When we served together, he was the closest friend I had, and then when he left and became one of the founding medics at this top-secret hell hole called FH1, he patched me up more times than I can count. And here he is now, doing the same thing again, even after fifteen years.
“Okay, very nice, Scutari, now you like me. Time to make you very angry. Control yourself, because I can still decide to keep that tube in after I leave here.”
My eyes widen, and I pin him with a severe gaze. I run through the multitude of things he might be about to tell me and think of Cas and Mara. Before I can write anything on my pad, he speaks.
“That lady you came in with and her ‘husband’ weren’t doing so well, either. They’re both alive, and that’s about all I can say for them. Somehow, you’ve recovered before either of them.”

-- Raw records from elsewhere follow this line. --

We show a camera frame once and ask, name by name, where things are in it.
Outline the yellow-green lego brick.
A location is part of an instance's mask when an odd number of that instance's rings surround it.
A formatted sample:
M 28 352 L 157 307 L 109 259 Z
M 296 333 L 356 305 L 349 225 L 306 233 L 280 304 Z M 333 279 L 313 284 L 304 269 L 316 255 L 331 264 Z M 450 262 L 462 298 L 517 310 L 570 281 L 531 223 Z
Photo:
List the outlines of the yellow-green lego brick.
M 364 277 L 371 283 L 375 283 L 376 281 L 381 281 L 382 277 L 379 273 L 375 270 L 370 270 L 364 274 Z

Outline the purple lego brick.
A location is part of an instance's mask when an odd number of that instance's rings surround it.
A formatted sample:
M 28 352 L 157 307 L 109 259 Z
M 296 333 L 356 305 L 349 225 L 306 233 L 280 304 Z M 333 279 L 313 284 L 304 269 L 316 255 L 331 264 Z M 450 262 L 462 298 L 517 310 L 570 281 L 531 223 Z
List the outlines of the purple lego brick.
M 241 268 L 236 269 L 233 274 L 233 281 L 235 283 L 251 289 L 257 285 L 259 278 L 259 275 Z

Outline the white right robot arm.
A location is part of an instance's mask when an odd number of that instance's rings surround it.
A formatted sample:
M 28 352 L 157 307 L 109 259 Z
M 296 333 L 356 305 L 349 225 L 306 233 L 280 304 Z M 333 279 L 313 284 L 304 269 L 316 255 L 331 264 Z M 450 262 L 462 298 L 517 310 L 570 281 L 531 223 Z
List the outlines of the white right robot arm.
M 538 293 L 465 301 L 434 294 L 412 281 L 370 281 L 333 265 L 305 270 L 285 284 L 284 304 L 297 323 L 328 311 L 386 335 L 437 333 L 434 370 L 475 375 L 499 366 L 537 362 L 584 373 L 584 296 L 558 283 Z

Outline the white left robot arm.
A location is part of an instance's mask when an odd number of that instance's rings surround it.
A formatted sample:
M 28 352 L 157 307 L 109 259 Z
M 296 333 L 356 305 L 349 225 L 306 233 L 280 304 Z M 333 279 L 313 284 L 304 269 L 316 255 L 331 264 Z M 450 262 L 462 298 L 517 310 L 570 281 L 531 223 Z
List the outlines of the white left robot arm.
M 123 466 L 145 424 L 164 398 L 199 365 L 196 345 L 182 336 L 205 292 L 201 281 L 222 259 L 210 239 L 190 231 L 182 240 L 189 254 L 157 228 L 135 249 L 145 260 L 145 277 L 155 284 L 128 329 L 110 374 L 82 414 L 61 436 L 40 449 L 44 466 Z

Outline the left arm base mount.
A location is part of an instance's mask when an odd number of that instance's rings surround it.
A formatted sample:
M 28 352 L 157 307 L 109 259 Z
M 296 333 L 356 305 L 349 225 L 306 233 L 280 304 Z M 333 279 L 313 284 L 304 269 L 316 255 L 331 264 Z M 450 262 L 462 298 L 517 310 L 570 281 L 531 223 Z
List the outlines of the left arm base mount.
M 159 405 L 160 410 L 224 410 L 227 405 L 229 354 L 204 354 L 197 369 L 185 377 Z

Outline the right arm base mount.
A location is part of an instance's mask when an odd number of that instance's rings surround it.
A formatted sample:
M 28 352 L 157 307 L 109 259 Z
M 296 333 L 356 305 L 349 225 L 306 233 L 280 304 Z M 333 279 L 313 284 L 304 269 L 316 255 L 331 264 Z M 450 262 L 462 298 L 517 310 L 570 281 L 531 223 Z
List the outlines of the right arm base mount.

You’d better — I begin to write, but before I can even finish my furious scribbling, he says exactly what I’m thinking, with a frighteningly accurate depiction of my voice. “You’d better make sure they live, doc.’ Right?” He peeks over to see the words I’ve already written and gives me a shit-eating grin. “You’re not as unpredictable as you think you are. But there’s another thing. And depending on who this person is to you, it might be even worse.”
I really am getting angry now. I try not to break my pencil as I write my message. Stop the fucking games and tell me what’s going on.
He bites on his lip in a rare show of nerves, and I know he’s about to tell me something that will actually make my blood boil, whether or not it was his fault.
“This girl apparently figured out where the above ground annex was a mile off. She was snooping around there and… well…”
My eyes widen, and I go to rip the fucking tube out of my throat again, before he rushes me and takes my hands. “Fuck, I’ll do it, okay? Can’t wait to hear who she is,” he mumbles as he hastily grabs some tools and dislodges the breathing device from my airway.
“Chi?” I push out, my voice nothing but a hoarse croak.
It’s time for his eyes to widen now, as he hesitates for far too long.